Wednesday, 17 April 2013

Beware The Watering Hole

Like any field science or engineering, information security (infosec) is littered with three letter abbreviations (TLAs) and buzzwords.  In infosec we also like to try to name the various types of attacks.  We hope that these are done using an analogy to make it clear the essence of the attack but sometimes, whilst it can help describe the essence of the attack, it can miss some important detail.

One important type of attack that has been coined recently is the "Watering Hole Attack".  The idea was that it was supposed conjure up visions of lions waiting at the watering hole for their prey.

Typically, these are taregtted atatcks as opposed to the scatter gun method used in many phishing attacks. Hence, it is used against groups of people who are quite resistnt to phishing attacks.

The attack assumes that the attacker can place some form of malware on alegitimate site.  Not a trivial task, but with enough research an atatcker can find a soft target which many of the target group use.  That soft target is easier to compromise that the mainstream systems that the group use.

Here I've tried to give a high level description of how these attacks work. The key steps in an attack are:
  1. The victim visits a compromised website
  2. This website, typically through an injected JavaScript element, redirects the visiting browser to an exploit site.
  3. This exploit site checks what software the visiting machine is running and runs a suitable exploit.  One of the most successful exploits relied upon a vulnerability in Java.
The basic modus operandi of the attack is not unique.
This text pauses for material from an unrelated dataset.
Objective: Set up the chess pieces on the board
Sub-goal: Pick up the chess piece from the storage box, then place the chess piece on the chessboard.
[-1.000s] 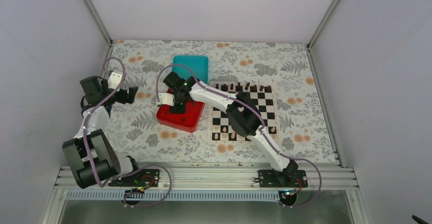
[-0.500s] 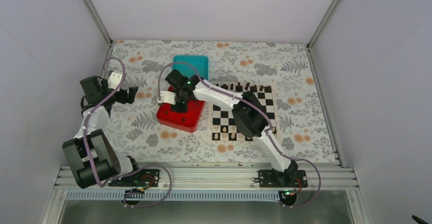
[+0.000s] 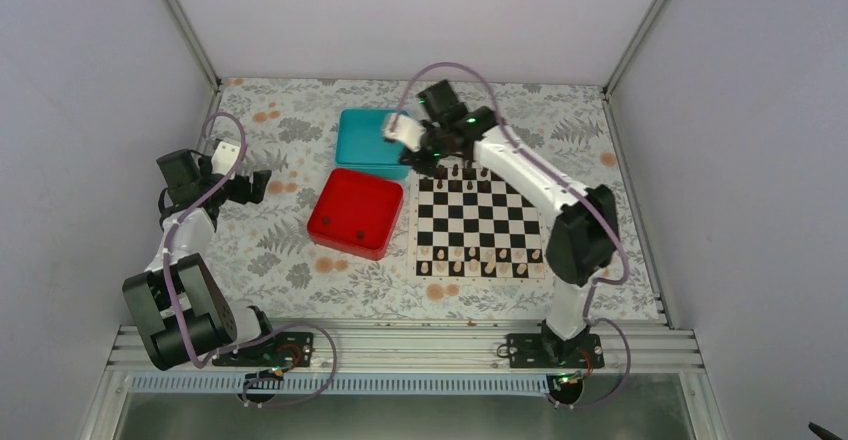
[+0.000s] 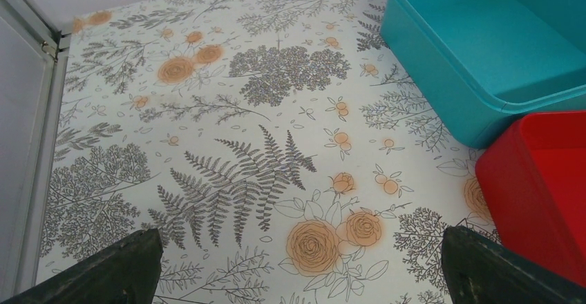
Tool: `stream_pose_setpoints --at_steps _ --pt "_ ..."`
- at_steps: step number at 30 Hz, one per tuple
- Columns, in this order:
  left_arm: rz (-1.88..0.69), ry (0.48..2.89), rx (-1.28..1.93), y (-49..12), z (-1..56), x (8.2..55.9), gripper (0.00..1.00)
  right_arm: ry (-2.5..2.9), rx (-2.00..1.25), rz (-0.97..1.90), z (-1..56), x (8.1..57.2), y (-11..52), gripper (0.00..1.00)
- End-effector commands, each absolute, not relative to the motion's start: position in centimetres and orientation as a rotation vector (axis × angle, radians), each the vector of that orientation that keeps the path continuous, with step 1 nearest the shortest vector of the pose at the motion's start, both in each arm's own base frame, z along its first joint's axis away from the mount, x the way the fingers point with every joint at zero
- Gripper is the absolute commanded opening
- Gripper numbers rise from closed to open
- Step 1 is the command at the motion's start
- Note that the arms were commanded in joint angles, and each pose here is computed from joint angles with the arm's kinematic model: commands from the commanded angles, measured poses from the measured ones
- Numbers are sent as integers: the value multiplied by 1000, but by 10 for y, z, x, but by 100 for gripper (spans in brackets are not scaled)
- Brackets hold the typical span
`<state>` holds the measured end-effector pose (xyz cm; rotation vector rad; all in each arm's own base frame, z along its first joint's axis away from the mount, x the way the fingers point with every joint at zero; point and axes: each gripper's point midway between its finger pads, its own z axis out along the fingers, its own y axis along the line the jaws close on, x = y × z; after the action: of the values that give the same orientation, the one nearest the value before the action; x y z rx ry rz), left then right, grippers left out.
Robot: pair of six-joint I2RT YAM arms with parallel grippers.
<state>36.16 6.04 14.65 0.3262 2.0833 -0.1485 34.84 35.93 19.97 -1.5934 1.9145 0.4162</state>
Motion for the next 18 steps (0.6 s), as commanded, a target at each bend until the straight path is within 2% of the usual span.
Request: stream_pose_setpoints --at_steps 1,9,18 --pt "-129 2047 347 64 158 366 100 2104 -1376 342 190 377 269 4" --pt "-118 2042 343 64 162 366 100 2337 -1135 185 133 397 143 5" --pt "-115 2037 345 64 164 364 100 2466 -1058 136 74 397 100 5"
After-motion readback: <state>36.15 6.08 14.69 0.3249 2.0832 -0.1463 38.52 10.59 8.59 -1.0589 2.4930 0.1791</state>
Drive-by downloads use something similar by redirecting to exploit sites using, for example, IFrames.

However, the psychology behind it's success is subtle . It works on the basis that individuals will naturally trust, and as a group we develop strong trust, even when something is outside our group.

I suspect that we'll hear more of this style of attack, and that it will become a major theme in the attacks over the coming year.